_INPUT DATA_.
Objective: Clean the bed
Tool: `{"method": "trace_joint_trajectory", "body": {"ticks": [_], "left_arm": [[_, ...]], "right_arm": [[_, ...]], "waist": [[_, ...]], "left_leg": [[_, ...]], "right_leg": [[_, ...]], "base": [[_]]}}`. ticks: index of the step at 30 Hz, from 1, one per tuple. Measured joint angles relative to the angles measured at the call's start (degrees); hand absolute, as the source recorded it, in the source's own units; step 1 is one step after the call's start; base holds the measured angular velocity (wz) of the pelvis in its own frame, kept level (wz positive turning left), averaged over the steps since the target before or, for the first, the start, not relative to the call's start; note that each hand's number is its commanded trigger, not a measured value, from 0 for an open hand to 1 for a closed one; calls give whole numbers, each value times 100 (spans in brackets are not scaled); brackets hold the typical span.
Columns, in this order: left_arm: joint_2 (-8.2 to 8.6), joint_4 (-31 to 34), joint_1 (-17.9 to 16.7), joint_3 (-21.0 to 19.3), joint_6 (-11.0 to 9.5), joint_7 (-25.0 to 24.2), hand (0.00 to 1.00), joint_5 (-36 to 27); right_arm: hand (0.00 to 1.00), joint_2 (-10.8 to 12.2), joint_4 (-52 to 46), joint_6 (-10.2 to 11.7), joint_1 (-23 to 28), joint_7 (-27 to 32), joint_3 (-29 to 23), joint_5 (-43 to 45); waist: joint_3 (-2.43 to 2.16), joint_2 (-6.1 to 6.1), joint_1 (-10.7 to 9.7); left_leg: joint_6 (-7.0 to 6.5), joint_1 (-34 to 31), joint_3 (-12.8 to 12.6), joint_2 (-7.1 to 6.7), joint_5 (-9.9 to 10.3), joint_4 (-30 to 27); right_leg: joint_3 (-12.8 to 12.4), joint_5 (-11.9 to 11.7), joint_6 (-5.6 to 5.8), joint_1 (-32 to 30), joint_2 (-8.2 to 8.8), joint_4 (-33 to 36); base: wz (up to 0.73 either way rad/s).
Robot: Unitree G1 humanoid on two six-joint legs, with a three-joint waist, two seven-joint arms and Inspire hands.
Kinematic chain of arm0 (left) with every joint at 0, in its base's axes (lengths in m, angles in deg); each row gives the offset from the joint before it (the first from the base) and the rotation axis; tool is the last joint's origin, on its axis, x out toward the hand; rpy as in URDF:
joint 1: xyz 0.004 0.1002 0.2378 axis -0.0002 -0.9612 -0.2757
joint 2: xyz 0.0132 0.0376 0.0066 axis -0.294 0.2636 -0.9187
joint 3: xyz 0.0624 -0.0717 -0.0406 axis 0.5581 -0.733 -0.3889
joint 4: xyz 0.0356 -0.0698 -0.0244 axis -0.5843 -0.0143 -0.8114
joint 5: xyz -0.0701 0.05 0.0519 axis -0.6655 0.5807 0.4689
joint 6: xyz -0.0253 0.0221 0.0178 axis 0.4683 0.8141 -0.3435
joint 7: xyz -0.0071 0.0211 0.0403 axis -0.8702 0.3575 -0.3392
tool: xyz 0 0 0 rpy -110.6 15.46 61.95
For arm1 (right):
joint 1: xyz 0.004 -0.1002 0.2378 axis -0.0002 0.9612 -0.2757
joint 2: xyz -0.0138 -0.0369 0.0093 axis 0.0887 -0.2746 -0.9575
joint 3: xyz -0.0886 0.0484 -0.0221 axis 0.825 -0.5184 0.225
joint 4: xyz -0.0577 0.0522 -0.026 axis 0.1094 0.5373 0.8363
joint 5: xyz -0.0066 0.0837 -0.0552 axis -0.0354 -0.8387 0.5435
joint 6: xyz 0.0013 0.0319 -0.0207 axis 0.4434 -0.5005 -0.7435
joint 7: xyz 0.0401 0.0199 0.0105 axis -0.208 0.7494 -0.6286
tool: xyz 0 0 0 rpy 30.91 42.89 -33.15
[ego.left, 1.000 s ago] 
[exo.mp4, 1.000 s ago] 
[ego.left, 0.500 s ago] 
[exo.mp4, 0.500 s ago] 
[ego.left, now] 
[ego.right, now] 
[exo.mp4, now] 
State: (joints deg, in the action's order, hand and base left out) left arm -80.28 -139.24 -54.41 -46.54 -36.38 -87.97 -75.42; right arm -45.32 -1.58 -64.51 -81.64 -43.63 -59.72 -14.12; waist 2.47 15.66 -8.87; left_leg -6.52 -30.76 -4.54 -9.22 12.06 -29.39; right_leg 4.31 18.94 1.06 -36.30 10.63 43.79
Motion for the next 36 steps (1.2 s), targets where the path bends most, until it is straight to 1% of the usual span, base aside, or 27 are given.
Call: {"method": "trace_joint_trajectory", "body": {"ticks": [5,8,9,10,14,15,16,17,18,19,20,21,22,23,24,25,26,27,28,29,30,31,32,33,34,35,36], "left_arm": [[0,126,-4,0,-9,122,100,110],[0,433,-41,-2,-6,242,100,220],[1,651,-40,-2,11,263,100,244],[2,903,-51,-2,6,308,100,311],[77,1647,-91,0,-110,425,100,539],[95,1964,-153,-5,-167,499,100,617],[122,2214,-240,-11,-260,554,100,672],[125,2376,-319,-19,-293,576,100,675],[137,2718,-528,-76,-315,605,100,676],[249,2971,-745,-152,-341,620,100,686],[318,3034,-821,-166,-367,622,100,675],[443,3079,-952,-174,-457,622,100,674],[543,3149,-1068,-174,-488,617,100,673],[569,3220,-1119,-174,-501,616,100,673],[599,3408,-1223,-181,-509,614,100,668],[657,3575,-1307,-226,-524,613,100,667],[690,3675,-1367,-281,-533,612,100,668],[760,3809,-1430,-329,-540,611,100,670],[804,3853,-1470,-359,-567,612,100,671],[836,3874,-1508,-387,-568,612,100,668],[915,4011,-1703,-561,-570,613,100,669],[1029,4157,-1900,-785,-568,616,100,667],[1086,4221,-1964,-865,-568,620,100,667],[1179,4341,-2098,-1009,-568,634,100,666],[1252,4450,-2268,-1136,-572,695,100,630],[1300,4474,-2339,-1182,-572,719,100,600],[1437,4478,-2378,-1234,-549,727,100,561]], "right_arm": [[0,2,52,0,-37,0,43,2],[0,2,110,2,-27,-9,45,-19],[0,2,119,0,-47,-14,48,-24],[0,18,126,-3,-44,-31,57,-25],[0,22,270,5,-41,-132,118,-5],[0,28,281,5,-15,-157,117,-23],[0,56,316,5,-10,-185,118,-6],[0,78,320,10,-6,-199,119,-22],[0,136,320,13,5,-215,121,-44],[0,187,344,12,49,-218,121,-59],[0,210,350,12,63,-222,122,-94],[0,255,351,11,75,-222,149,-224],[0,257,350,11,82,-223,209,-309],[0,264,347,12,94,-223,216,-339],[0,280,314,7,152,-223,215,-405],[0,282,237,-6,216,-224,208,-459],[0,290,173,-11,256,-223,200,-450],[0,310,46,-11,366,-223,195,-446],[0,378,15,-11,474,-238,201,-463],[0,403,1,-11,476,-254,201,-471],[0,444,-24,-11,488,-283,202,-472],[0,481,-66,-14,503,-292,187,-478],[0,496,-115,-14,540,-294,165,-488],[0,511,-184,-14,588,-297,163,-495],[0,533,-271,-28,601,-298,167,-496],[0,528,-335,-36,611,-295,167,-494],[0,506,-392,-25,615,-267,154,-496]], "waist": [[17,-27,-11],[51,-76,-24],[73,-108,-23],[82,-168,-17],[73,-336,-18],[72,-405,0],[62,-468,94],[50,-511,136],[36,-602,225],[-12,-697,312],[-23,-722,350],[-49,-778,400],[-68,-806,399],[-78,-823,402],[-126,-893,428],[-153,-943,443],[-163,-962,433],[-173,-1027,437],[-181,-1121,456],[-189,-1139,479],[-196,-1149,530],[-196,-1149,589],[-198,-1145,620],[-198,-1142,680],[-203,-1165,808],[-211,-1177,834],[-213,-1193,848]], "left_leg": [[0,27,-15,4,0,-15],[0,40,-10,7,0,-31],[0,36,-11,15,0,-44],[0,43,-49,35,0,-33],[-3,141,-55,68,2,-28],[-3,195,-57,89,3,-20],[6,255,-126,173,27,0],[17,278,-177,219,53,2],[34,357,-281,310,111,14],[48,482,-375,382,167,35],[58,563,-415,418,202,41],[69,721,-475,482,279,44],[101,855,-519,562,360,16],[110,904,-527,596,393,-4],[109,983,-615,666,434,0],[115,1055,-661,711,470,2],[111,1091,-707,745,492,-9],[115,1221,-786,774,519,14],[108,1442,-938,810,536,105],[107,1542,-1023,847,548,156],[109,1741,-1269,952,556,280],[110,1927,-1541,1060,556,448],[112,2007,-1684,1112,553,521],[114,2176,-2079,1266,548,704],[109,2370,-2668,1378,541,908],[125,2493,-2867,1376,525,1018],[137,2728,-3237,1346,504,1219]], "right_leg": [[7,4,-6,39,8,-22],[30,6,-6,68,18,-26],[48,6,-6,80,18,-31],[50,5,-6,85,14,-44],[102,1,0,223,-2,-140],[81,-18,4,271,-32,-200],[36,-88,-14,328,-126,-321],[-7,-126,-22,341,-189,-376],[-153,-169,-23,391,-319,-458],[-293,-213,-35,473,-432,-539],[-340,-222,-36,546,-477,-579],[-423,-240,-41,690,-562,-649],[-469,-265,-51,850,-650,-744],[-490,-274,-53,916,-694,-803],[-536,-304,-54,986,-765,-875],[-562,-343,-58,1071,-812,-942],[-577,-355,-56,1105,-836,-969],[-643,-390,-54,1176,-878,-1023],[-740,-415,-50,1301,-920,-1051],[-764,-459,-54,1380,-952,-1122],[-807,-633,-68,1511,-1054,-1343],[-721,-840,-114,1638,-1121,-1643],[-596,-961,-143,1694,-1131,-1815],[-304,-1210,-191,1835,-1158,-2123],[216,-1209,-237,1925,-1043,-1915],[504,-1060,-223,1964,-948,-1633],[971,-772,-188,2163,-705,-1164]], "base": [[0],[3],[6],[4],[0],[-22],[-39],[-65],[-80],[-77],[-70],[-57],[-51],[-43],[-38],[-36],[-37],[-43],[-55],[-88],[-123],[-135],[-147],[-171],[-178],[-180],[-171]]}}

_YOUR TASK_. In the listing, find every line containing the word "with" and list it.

_EXERCISE RESPONSE_.
Robot: Unitree G1 humanoid on two six-joint legs, with a three-joint waist, two seven-joint arms and Inspire hands.
Kinematic chain of arm0 (left) with every joint at 0, in its base's axes (lengths in m, angles in deg); each row gives the offset from the joint before it (the first from the base) and the rotation axis; tool is the last joint's origin, on its axis, x out toward the hand; rpy as in URDF:

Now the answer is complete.